The first limitation on the research concerns our sampling procedure: the sample is not probabilistic because it includes several nationalities, but does not include all nationalities in Asia and Europe, moreover we did not consider intra-group differences; therefore, the sample is not representative of the whole Asian or European continents. Furthermore, the cross-sectional nature of the study does not prevent a sample being homogeneous or composed of subjects belonging to the same social group. Some other limitations are linked to the methodology. Although the structural equation model is among the main methodologies used to analyze consumer behavior, more advanced techniques have recently been developed to test mediation using a bootstrap approach. This means that starting from the collected sample, many new samples are created of equal number randomly extracted with replacement, for example a participant can be extracted several times in a sample. Hayes' (2009) mediation and moderation modeling allows for repeated random sampling with substitution from the data set to calculate the desired statistics in each resampling, and all the bootstrap samples provide an approximation of the sampling distribution of the statistics of interest (see Zollo et al., 2017). In this respect, we suggest future scholars to expand our conceptual model (Fig. 1) by considering more mediating and moderating influences. For example, the effect of consumers’ perceived risk on website usability (Belanche et al., 2012) or the effect of website usability on trust (Chen & Dibb, 2010) might be investigated to enrich our hypothesized framework and provide more theoretical and practical implications. Further, our conceptual model might be better developed by adding all the Hofstede’s (2011) cultural sub-dimensions (i.e., including the indulgence vs. restraint dimension) or considering different and alternative categorizations of consumers’ cultural dimensions—see for example McSweeney’s (2002) criticism to Hofstede’s (2001) model.

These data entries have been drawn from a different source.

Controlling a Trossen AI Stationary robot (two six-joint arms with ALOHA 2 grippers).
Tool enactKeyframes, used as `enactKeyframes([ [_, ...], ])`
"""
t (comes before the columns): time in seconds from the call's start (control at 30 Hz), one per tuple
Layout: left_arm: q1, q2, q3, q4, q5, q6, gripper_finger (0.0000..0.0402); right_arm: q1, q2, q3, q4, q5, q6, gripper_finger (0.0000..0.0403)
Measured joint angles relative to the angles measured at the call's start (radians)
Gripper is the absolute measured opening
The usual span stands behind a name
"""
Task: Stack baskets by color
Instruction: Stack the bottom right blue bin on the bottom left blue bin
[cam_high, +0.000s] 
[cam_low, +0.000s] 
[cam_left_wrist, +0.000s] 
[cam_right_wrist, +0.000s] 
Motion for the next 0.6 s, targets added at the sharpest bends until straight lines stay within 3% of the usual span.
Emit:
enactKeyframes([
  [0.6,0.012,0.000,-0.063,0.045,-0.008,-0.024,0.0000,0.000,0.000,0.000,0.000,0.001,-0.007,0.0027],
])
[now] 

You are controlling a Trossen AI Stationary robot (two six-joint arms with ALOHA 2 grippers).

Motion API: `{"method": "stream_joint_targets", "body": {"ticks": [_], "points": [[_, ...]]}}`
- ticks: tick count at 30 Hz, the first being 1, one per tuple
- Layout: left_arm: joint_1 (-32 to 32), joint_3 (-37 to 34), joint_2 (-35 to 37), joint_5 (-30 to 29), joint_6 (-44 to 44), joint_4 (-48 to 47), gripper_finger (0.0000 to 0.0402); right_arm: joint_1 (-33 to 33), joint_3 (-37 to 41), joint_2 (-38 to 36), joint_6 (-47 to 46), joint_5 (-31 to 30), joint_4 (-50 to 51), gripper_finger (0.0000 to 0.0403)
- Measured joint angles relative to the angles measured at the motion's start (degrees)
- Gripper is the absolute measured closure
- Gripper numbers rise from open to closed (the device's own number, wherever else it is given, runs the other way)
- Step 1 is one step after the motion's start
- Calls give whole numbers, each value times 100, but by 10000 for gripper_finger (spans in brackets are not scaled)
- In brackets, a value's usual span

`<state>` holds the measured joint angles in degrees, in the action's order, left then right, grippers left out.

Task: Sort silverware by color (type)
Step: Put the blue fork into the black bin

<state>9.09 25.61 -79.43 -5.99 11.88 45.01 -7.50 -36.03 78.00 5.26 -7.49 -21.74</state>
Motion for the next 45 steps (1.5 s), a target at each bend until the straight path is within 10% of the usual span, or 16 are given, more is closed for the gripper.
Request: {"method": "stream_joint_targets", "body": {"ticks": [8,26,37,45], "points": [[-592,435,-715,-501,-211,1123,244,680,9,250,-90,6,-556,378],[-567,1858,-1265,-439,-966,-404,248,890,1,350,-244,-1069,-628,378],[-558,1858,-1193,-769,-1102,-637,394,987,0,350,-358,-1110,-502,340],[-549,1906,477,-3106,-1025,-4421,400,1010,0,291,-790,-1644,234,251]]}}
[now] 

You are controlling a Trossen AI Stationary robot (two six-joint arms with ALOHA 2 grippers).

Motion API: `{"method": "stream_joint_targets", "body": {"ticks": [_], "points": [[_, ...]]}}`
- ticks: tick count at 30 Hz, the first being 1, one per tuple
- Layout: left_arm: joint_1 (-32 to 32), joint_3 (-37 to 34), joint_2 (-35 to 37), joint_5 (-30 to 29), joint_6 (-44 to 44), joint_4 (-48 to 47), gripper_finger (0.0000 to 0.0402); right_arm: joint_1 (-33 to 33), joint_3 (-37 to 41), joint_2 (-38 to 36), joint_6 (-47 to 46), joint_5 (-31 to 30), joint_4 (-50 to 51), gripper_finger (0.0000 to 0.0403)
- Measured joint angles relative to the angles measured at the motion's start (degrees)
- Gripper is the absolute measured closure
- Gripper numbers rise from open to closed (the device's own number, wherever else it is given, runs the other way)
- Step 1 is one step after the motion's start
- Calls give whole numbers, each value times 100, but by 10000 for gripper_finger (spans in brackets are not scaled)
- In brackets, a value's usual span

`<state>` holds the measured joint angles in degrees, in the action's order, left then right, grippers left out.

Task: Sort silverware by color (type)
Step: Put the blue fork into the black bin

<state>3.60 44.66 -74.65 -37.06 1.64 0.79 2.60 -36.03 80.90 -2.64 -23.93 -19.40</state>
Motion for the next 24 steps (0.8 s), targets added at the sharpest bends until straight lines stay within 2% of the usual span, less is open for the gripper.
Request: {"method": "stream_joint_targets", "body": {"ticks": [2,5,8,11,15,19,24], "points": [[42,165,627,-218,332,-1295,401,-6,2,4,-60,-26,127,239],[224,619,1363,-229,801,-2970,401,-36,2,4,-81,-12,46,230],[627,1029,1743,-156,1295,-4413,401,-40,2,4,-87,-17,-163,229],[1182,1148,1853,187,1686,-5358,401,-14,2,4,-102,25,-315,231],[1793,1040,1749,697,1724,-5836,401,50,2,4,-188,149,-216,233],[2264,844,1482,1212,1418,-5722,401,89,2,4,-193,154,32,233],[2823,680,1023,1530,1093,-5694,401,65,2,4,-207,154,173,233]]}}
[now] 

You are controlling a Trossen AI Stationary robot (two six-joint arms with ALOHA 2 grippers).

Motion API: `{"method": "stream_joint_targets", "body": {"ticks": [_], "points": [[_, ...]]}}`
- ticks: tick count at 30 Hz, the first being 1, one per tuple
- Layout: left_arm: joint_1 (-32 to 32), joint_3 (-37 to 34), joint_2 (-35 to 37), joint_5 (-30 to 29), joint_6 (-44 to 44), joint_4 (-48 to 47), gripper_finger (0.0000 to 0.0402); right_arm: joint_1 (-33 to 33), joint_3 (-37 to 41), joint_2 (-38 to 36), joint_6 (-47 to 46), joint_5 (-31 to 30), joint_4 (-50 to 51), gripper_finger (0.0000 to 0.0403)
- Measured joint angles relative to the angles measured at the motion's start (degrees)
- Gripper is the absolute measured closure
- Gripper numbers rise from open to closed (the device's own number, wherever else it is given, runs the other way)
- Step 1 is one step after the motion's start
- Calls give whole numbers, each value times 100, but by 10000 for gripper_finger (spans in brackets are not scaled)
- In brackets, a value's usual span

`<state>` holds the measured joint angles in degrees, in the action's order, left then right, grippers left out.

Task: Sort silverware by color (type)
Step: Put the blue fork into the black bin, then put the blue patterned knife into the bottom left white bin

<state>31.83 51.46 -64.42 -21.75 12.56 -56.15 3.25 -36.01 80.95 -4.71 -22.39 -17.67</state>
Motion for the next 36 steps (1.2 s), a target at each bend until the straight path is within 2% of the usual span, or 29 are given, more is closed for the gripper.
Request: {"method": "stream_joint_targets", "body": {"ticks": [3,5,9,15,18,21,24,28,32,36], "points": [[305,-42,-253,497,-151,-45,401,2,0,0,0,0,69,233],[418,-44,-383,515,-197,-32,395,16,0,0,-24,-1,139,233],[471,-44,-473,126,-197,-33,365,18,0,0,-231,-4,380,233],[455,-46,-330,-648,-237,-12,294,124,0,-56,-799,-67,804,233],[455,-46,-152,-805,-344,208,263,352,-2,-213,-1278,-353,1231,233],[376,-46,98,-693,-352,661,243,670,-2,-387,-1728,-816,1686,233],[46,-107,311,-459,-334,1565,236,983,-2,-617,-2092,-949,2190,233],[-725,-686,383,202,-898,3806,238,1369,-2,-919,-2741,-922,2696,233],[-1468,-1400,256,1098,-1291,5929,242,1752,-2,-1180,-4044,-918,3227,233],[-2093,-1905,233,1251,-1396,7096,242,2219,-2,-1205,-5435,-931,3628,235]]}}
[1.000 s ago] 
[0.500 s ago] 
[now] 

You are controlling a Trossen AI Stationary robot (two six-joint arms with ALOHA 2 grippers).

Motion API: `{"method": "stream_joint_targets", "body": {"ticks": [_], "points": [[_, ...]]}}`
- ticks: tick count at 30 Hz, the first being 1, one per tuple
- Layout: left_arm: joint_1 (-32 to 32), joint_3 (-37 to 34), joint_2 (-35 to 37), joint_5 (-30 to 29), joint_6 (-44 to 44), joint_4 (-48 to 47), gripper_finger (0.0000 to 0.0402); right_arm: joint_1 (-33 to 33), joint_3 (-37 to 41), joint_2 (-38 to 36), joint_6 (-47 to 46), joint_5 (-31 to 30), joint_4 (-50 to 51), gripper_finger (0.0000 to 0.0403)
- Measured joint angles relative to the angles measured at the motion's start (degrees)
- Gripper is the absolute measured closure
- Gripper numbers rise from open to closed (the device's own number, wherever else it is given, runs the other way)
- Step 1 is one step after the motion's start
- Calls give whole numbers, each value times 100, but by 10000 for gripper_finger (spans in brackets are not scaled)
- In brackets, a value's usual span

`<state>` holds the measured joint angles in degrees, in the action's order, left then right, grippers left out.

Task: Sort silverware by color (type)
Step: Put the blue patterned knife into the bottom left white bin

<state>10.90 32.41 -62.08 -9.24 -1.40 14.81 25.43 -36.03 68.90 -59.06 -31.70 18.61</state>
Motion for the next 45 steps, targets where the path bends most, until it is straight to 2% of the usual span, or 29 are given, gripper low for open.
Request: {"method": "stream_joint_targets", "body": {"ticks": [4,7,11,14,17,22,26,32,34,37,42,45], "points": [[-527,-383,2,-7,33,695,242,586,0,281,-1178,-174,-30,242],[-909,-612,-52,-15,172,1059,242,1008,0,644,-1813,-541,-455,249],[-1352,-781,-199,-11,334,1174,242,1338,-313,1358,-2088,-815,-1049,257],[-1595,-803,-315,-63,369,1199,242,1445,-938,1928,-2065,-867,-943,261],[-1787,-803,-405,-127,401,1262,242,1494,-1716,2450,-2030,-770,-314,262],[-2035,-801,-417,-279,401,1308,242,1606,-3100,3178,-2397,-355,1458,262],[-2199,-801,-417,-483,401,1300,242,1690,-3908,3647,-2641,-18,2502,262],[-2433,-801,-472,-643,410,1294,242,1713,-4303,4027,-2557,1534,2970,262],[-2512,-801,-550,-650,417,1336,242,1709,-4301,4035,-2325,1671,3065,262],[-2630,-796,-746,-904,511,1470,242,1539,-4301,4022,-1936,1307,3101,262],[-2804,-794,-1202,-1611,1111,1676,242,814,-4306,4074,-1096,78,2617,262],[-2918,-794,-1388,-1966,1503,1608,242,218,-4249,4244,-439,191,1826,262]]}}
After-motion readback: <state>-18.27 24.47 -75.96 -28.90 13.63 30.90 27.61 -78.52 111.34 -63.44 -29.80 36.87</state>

Finally, we suggest future research to explore the same phenomenon by comparing more than one online platform as a term of comparison for Alibaba (for example, YOOX or ASOS) or to include more variables (for example, by integrating the sixth cultural sub-dimension of Hofstede’s (2011) model–indulgence vs. restraint, or outcome variables such as word of mouth) in the research. Moreover, respondents’ level of experience in online shopping might be included as a control variable of the study (see Hernández et al., 2010), thus assessing its impact on consumers’ purchase attitude and intention in e-commerce.